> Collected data

────

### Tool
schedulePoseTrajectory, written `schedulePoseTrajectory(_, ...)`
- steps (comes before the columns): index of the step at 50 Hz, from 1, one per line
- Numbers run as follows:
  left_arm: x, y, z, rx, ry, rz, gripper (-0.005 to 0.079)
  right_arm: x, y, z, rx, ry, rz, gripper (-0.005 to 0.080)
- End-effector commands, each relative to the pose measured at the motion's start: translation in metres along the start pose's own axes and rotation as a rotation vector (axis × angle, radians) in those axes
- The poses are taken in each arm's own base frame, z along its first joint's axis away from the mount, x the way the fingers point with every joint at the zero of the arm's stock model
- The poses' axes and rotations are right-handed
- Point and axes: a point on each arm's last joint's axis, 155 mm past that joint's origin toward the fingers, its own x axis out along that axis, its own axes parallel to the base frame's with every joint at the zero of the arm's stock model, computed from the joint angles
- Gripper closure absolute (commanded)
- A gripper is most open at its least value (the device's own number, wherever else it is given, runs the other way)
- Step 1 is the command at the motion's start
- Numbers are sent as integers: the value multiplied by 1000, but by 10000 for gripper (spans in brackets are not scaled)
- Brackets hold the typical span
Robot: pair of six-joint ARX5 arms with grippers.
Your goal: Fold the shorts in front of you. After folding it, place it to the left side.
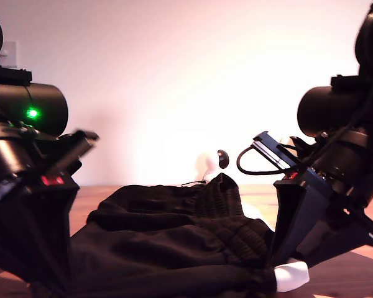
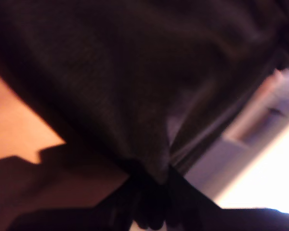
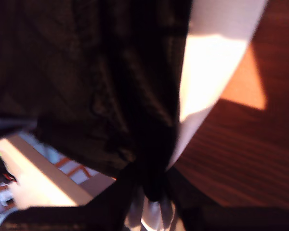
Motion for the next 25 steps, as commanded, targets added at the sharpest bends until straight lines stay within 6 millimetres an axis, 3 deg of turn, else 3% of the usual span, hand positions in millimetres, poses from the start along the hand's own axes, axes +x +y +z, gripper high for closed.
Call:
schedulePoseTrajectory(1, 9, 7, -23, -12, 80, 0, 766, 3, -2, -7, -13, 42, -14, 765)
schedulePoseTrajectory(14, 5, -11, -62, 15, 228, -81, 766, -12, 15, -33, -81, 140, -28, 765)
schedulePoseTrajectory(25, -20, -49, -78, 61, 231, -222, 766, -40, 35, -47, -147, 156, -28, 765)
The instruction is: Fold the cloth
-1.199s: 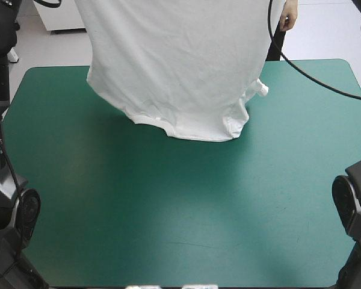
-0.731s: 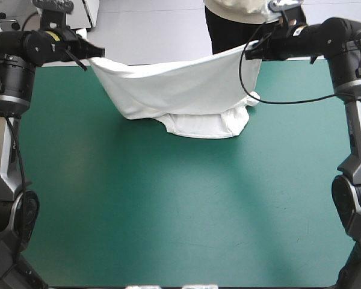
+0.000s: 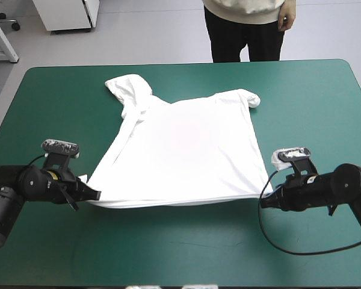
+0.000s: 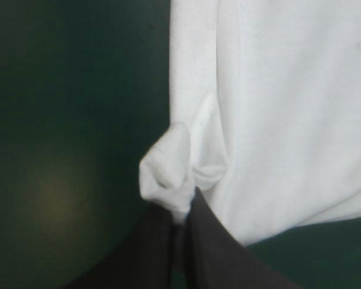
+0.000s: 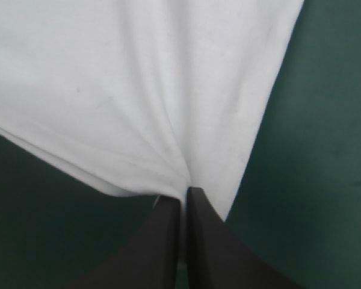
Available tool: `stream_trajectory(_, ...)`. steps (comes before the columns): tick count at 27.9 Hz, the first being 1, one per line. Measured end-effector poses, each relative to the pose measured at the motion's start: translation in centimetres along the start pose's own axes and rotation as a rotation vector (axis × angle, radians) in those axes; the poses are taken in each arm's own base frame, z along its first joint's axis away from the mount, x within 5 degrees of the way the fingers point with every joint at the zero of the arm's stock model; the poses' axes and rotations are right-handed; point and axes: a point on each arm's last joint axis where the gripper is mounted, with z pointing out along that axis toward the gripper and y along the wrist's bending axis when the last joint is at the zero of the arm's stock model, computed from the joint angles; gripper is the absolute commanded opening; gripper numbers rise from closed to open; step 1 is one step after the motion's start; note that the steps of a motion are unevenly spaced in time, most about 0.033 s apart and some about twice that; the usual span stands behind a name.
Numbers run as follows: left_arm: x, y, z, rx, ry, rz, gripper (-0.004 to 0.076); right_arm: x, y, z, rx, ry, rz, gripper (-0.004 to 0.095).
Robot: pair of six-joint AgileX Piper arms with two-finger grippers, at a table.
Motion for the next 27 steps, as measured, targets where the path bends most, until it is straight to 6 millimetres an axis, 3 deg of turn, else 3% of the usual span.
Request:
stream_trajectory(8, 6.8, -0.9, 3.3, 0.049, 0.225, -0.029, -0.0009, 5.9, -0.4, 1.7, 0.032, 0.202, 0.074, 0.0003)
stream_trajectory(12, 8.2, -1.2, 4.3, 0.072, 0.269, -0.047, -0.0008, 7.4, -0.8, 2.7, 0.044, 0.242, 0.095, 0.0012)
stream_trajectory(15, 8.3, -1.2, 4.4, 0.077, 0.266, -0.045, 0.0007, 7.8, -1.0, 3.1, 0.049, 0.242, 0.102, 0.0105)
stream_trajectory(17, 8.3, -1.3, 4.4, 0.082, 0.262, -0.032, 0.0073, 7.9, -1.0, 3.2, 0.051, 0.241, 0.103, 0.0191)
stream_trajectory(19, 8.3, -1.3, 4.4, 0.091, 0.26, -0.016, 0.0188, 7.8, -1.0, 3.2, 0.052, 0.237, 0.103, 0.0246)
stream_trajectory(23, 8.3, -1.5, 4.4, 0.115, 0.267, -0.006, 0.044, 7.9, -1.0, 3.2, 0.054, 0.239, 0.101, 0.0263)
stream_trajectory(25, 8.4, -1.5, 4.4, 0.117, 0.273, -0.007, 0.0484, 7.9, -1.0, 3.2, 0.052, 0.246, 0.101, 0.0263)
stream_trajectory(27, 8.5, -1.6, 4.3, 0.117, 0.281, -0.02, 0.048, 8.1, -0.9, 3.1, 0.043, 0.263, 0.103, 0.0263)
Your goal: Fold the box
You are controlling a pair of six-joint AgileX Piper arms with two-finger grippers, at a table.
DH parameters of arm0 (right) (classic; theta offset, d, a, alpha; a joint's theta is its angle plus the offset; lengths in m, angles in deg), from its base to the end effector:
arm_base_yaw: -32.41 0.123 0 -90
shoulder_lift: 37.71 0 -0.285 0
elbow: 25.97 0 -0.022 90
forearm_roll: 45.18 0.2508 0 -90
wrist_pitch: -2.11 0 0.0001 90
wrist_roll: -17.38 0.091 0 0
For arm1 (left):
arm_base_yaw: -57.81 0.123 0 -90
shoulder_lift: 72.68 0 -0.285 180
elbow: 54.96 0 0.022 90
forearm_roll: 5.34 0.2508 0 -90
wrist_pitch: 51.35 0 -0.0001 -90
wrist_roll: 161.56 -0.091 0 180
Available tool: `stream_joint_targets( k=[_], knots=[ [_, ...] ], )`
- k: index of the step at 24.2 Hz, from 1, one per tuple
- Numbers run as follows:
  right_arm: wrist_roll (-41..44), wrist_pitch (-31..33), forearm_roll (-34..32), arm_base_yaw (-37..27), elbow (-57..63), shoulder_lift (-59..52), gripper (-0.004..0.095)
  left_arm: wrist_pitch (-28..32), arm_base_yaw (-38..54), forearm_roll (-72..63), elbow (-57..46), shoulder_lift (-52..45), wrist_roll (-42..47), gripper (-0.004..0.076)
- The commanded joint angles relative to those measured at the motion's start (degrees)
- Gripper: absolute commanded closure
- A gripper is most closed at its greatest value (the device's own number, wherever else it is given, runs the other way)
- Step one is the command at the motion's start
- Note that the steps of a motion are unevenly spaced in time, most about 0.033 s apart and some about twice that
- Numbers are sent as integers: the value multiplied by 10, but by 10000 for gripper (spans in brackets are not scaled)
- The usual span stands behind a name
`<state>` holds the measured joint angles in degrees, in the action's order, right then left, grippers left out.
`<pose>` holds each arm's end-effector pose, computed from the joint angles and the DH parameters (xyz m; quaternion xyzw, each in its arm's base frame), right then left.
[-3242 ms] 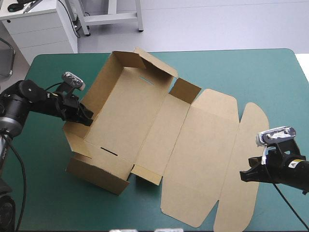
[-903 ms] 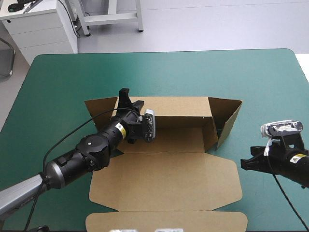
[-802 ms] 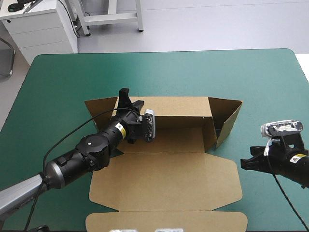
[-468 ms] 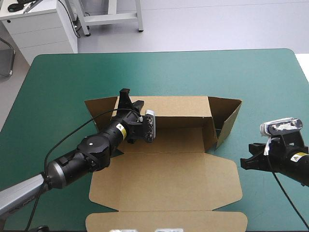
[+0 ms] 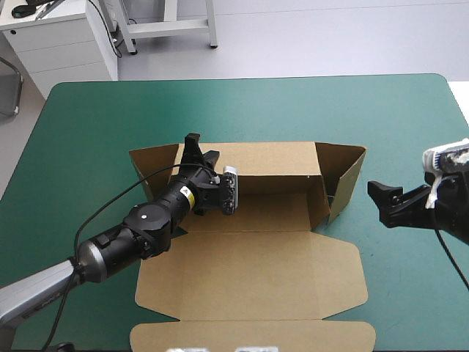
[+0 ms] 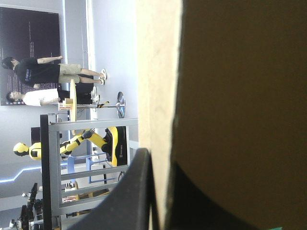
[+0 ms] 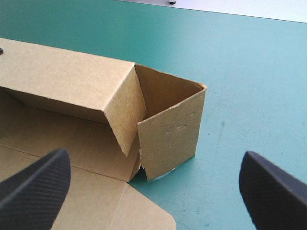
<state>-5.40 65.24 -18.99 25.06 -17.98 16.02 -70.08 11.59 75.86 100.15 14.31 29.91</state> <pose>0.1162 0.0212 0.4462 -0.1187 0.8552 0.1016 0.4943 0.2314 -0.1996 0.2983 0.6571 0.5172 0.2388 0.4937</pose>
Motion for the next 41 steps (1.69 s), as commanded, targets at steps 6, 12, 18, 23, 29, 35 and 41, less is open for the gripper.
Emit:
stream_joint_targets(
  k=[6, 12, 18, 23, 29, 35, 41],
  knots=[
    [23, -2, 11, -3, -144, 122, 3, 2, -2, -27, 2, -1, 16, 731],
    [37, 48, 18, -3, -256, 260, 4, -1, -2, -12, 2, -1, 16, 731],
    [46, 85, 66, -2, -329, 369, 4, -3, -2, -2, 2, -1, 44, 731],
    [46, 86, 92, -1, -362, 439, 4, -3, -2, -2, 2, -1, 51, 731],
    [38, 76, 46, 51, -366, 504, 8, -7, -2, 19, 2, -1, 62, 731],
    [65, 70, -25, 67, -366, 541, 8, -19, -2, 20, 2, -1, 63, 731],
    [91, 87, -65, 67, -366, 543, 8, -36, -2, 20, 2, -1, 65, 731]
  ],
)
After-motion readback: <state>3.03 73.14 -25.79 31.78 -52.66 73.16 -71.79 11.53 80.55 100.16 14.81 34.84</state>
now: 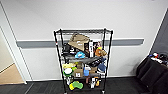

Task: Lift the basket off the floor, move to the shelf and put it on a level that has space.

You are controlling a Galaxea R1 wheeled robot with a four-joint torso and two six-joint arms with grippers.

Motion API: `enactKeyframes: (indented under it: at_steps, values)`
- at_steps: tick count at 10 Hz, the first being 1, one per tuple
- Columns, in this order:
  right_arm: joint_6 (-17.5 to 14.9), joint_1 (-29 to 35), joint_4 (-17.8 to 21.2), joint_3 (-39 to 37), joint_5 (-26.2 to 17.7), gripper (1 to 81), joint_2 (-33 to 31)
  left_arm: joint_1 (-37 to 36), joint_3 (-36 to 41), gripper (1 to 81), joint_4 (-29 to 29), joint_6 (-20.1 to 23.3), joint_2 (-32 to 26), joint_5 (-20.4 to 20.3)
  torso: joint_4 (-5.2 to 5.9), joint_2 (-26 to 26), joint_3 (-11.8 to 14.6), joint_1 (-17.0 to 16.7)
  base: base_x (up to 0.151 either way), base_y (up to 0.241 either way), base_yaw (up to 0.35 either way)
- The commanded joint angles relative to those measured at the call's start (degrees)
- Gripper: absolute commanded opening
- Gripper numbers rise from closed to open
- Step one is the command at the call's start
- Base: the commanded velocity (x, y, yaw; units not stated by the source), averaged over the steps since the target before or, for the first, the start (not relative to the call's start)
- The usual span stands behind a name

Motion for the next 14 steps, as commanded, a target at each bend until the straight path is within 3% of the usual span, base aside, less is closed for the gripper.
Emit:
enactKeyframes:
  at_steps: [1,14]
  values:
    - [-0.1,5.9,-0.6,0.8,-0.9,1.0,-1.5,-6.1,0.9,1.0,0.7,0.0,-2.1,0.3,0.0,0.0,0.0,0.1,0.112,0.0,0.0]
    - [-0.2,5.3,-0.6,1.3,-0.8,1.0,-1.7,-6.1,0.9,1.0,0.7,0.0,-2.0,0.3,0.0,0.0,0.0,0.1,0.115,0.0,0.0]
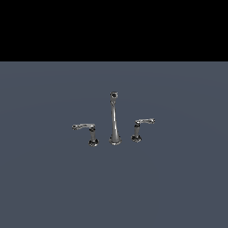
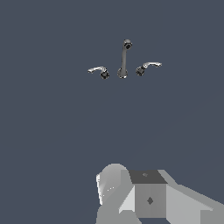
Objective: Turn on the faucet by rotating a designated handle.
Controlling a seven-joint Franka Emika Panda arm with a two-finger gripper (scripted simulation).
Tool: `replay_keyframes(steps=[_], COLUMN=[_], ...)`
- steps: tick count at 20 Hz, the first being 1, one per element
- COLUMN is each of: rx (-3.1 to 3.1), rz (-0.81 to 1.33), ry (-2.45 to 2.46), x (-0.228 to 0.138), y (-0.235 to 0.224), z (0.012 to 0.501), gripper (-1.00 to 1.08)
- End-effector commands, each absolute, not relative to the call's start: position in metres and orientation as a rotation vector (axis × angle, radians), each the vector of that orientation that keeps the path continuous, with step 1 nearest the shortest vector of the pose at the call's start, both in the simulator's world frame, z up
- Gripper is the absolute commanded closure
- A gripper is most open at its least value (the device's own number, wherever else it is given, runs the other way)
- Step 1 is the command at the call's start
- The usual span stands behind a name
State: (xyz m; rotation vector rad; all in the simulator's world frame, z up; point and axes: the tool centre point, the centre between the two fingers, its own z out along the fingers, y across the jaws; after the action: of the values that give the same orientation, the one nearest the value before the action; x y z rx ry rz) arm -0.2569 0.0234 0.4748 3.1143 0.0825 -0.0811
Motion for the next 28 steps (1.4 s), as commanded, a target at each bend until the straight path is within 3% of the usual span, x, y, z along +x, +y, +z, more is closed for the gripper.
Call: replay_keyframes(steps=[1, 14, 28], rx=[3.114, 3.116, 3.057], rz=[-0.081, -0.076, -0.06], ry=[0.083, -0.102, -0.653], x=[-0.257, -0.233, -0.157], y=[0.023, 0.029, 0.027], z=[0.475, 0.443, 0.347], gripper=[1.08, 1.08, 1.08])
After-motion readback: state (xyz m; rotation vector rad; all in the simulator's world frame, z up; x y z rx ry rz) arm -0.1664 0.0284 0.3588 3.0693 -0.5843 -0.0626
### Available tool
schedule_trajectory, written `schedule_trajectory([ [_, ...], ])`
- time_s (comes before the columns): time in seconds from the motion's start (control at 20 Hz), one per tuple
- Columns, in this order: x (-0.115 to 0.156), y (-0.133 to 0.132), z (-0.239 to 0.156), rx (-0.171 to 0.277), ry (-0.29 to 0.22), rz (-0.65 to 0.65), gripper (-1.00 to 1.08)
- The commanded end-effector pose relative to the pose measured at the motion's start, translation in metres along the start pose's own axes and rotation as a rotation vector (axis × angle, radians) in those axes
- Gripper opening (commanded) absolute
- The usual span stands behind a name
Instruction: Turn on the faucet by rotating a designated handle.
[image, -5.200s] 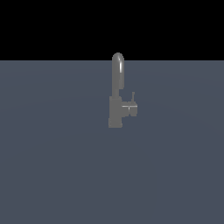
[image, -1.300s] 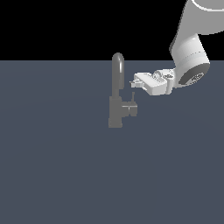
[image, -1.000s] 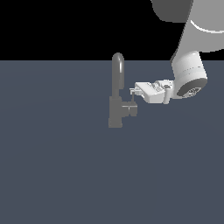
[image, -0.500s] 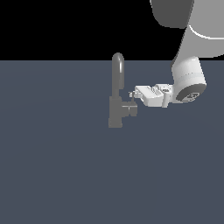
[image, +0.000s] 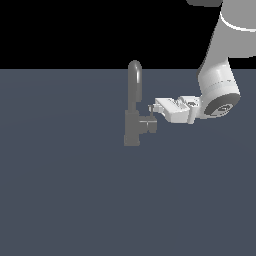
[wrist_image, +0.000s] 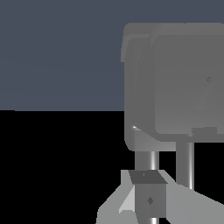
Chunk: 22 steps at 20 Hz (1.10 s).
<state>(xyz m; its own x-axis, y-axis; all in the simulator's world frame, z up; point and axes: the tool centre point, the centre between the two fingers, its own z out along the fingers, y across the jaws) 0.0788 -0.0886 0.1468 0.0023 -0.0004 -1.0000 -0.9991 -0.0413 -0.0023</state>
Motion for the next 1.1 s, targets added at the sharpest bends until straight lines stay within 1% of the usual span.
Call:
schedule_trajectory([
  [0.0,-0.001,0.005,0.000,0.000,0.000,0.000,-1.00],
  [0.6,-0.008,0.031,0.000,0.000,0.000,0.000,-1.00],
  [0.65,-0.008,0.031,0.000,0.000,0.000,0.000,-1.00],
  [0.7,-0.010,0.025,0.000,0.006,0.004,-0.011,-1.00],
  [1.05,0.001,0.047,0.000,0.004,0.002,-0.007,-1.00],
])
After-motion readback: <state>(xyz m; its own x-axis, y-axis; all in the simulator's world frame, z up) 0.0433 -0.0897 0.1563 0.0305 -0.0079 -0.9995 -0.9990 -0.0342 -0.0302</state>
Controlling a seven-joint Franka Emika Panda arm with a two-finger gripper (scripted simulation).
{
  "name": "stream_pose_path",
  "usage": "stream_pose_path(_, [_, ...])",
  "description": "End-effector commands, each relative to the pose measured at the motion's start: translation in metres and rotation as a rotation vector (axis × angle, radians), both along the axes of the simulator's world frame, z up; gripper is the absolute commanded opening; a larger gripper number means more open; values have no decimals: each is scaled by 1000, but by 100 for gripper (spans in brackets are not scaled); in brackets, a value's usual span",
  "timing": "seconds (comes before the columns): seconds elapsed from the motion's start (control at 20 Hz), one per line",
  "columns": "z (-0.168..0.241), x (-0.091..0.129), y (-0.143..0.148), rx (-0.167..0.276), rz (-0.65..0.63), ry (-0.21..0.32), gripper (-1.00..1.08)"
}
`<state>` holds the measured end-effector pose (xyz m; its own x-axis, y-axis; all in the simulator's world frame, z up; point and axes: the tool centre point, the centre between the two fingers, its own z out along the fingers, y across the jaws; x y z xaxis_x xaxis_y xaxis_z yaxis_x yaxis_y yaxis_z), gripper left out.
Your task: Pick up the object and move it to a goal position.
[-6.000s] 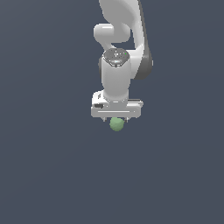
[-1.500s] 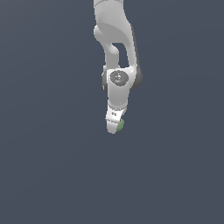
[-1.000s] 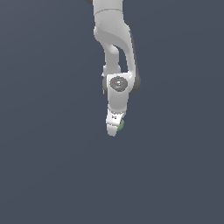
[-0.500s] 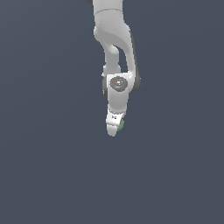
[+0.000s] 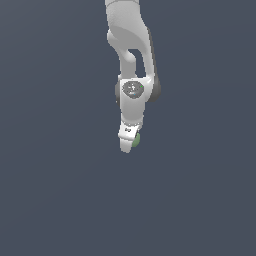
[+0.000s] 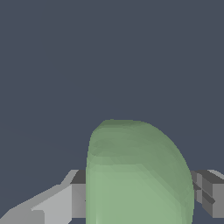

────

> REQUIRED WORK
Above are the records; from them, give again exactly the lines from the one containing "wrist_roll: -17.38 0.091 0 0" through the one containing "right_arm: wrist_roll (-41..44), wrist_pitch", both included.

> OUTPUT OF THE TASK
wrist_roll: -17.38 0.091 0 0
For arm1 (left):
arm_base_yaw: -57.81 0.123 0 -90
shoulder_lift: 72.68 0 -0.285 180
elbow: 54.96 0 0.022 90
forearm_roll: 5.34 0.2508 0 -90
wrist_pitch: 51.35 0 -0.0001 -90
wrist_roll: 161.56 -0.091 0 180
Available tool: `stream_joint_targets( k=[_], knots=[ [_, ...] ], )`
- k: index of the step at 24.2 Hz, from 1, one per tuple
- Numbers run as follows:
  right_arm: wrist_roll (-41..44), wrist_pitch (-31..33), forearm_roll (-34..32), arm_base_yaw (-37..27), elbow (-57..63), shoulder_lift (-59..52), gripper (-0.004..0.095)

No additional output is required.